The NPU is the difference. The same model on the CPU runs 4–5× slower. Subsequent model loads after a cache warmup drop from 10 seconds to under 2. The Snapdragon 8 Elite isn't just an upgrade, it changes what you can build.
Strict prompts beat fancy parsing. A clean output format in the prompt plus a forgiving parser is a robust pattern even on small multimodal models. You don't need tool-calling to get there.
Subtraction is harder than addition. A pro camera with twenty controls is easier to design than one button that has to be right every time. Most of the work was in not exposing things.
Show, don't tell. The original-vs-AI swipe in the gallery does more to explain what Vantage is than any tip text could. Users get it instantly.
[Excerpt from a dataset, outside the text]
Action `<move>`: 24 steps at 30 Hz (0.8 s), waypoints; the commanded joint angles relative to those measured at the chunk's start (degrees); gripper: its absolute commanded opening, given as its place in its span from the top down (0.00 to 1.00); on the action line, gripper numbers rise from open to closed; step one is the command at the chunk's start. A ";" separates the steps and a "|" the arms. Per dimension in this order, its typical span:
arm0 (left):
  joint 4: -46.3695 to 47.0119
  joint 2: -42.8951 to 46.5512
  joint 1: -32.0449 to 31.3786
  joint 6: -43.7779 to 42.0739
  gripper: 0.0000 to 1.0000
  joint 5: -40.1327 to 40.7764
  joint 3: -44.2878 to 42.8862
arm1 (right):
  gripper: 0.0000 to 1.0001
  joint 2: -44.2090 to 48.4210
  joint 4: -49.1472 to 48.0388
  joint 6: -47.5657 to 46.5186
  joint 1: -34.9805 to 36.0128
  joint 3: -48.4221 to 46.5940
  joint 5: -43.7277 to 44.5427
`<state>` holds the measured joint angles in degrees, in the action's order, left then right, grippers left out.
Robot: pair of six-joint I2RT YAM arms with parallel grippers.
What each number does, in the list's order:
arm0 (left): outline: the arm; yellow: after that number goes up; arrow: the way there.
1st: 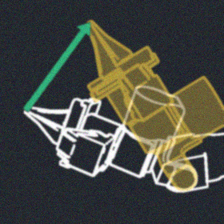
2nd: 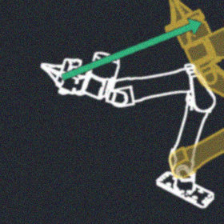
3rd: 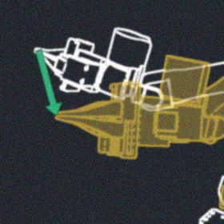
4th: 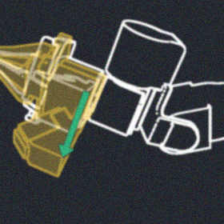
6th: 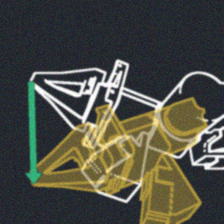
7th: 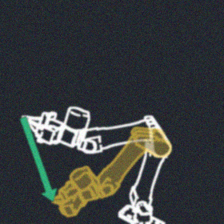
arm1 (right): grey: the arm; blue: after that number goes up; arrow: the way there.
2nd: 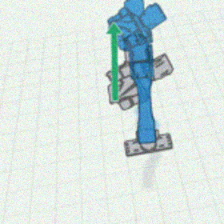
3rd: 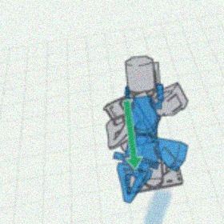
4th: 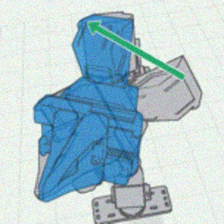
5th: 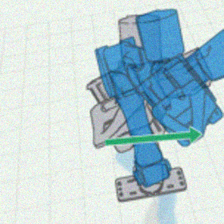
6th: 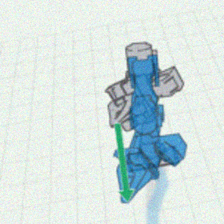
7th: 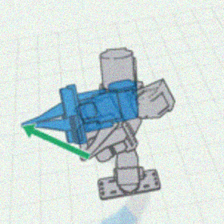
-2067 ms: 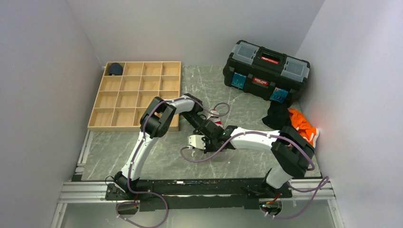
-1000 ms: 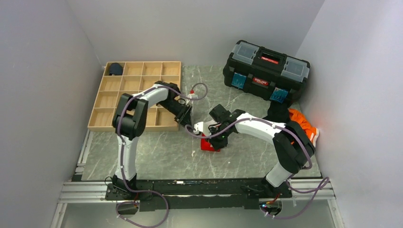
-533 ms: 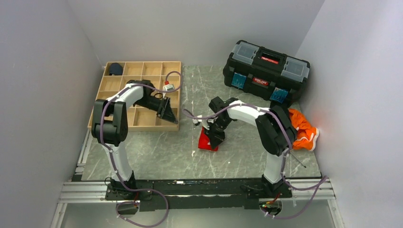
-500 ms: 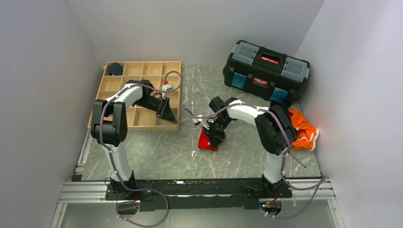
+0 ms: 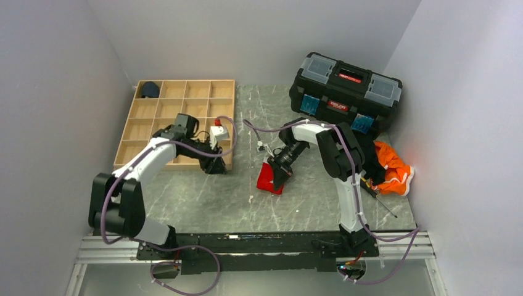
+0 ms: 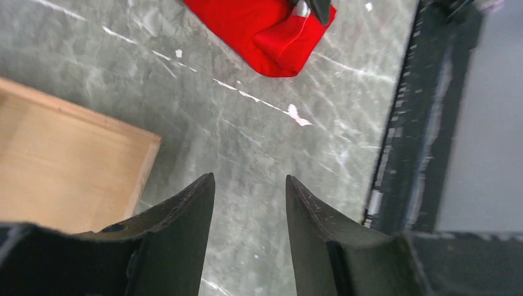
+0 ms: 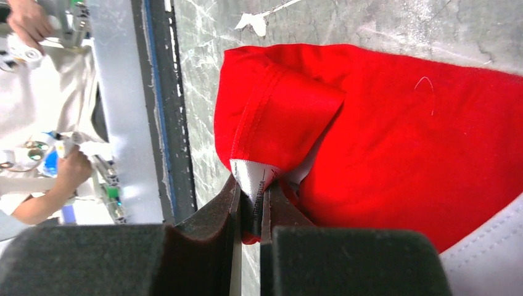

## Accomplishments that we're proud of

Sub-2-second multimodal inference on-device. Each scene analysis round, vision plus structured text, lands in roughly 1.5 to 2 seconds on the Snapdragon 8 Elite NPU. Fast enough that the user never thinks of it as "the AI"; it's just the shutter button.
The dual-output gallery. Saving the original alongside the AI-tuned shot, and letting users swipe between them, turned out to be the single best explanation of what Vantage is. It does more than any tip text could.
Closed-loop inspiration, all on-device. Gemma writes its own Unsplash search query from the viewfinder and the user's voice intent, the app fetches six matching references, and the user's pick becomes the creative target for the next shot. The model is doing query authoring, scene analysis, and creative direction in the same session, all on the NPU, all on-device.
Voice intent that actually steers the model. Saying "cinematic portrait" or "1980s retro" doesn't just decorate the chat history, it changes the filter, the contrast curve, and the white balance Gemma picks. The phrase becomes the photograph.
Twelve hand-tuned live filters at zero lag. A custom OpenGL ES renderer applies each filter directly on the camera texture, so what you see in the viewfinder is exactly what the saved photo looks like.
Robust structured output without tool calls. Roughly 100% parse success on Gemma's free-form output, using only a strict prompt template and a forgiving parser. No JSON-mode required.

What's next for Vantage

Use your own photos as the reference. Right now references come from Unsplash. The next step is letting users point Vantage at their own gallery, an album of shots they love, an aesthetic moodboard, a folder of past portraits, and have Gemma analyze those images instead. The same closed loop applies: Gemma reads your reference, the AI shutter tunes the shot to match. The model never has to leave the device, and the references never leave it either.
Live coaching mode. A second mode next to the AI shutter that runs scene analysis continuously and surfaces guidance in real time, translucent boxes for "where your subject is" vs "where it should be", edge arrows for movement, narrated tips. The single-tap shutter remains the headline; live coaching becomes the second mode.
ElevenLabs voice. Replace the stock Android text-to-speech with a more natural voice for the spoken feedback. Small change, big perceived-quality jump for narration and for users who prefer voice over text.
Multi-shot stories. "Take a five-photo wedding album" or "give me a three-shot portrait sequence", Gemma plans the sequence, the app guides the user through each frame, and you end up with a coordinated set instead of a single shot.
Wider device support. Right now the model is the SM8750-tuned variant for the S25 Ultra's NPU. Adding a CPU/GPU fallback path opens Vantage up to any modern Android device, with the trade-off of slower inference.
Fine-tuned Gemma for photography. The base 2B model is already strong. A few hundred examples of professional photographer critiques would tighten the composition tips and filter selection further, especially for the harder edge cases (low-light food, backlit portraits, motion).